↓↓↓

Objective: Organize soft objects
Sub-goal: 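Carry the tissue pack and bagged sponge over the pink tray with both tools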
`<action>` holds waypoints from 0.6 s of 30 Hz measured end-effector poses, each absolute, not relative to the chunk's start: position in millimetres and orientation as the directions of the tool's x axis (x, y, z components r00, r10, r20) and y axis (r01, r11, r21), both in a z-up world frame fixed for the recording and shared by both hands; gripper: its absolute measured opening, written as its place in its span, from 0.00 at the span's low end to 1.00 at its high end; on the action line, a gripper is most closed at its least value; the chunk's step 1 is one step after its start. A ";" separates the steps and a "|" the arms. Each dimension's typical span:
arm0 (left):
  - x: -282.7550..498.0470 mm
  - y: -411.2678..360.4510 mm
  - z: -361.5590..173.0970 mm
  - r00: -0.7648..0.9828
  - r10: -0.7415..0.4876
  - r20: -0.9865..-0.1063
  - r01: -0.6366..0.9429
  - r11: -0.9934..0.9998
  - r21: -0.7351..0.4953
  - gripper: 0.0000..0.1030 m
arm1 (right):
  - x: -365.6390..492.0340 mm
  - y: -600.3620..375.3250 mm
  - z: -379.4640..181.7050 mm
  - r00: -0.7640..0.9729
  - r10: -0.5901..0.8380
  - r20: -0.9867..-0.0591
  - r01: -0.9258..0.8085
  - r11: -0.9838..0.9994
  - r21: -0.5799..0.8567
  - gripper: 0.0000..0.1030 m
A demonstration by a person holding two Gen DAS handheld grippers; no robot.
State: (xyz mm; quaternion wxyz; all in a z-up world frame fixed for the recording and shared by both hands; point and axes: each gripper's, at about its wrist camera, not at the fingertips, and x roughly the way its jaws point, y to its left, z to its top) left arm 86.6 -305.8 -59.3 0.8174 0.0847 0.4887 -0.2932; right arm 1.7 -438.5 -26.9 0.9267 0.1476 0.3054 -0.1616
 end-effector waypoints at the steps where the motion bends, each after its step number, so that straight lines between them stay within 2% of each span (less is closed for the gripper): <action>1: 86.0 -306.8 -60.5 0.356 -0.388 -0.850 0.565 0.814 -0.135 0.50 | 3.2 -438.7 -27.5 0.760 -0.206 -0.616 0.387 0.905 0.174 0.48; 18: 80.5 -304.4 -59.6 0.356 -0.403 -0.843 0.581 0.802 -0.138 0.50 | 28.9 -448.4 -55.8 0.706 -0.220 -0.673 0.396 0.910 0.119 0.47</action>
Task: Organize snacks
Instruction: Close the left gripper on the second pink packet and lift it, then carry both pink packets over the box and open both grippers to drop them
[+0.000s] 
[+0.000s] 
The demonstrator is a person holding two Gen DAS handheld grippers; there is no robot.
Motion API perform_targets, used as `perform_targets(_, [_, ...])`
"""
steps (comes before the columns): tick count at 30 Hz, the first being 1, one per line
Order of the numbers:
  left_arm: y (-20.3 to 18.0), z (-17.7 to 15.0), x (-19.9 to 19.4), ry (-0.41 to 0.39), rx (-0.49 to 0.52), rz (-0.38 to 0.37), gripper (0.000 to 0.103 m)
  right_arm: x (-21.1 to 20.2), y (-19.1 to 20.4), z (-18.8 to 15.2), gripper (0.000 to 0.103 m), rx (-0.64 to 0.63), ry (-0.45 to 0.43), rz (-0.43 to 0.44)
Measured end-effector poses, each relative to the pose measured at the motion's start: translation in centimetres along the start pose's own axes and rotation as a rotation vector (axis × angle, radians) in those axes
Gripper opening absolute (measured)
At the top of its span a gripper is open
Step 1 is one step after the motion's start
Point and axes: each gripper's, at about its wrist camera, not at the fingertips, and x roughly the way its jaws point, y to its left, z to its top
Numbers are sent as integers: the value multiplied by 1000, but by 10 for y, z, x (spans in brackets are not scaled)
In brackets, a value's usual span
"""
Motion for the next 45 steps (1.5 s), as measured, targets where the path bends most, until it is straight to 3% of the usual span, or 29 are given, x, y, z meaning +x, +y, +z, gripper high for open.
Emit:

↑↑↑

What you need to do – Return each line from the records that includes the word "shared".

Solution –
`<action>` holds waypoints from 0.6 s of 30 Hz measured end-effector poses, each absolute, not relative to the chunk's start: position in millimetres and orientation as the directions of the tool's x axis (x, y, z components r00, r10, r20) and y axis (r01, r11, r21), both in a z-up world frame fixed for the recording and shared by both hands; gripper: its absolute measured opening, written as its place in its span, from 0.00 at the span's low end to 1.00 at its high end; on the action line, a gripper is most closed at its least value; the chunk's step 1 is one step after its start. A ";" separates the steps and a "|" the arms. Each dimension's typical span:
State: (xyz mm; quaternion wxyz; all in a z-up world frame fixed for the recording and shared by both hands; point and axes: each gripper's, at about its wrist camera, not at the fingertips, and x roughly the way its jaws point, y to its left, z to its top) left arm 86.6 -305.8 -59.3 0.8174 0.0847 0.4887 -0.2932; right arm 1.7 -438.5 -26.9 0.9267 0.1476 0.3054 -0.1616

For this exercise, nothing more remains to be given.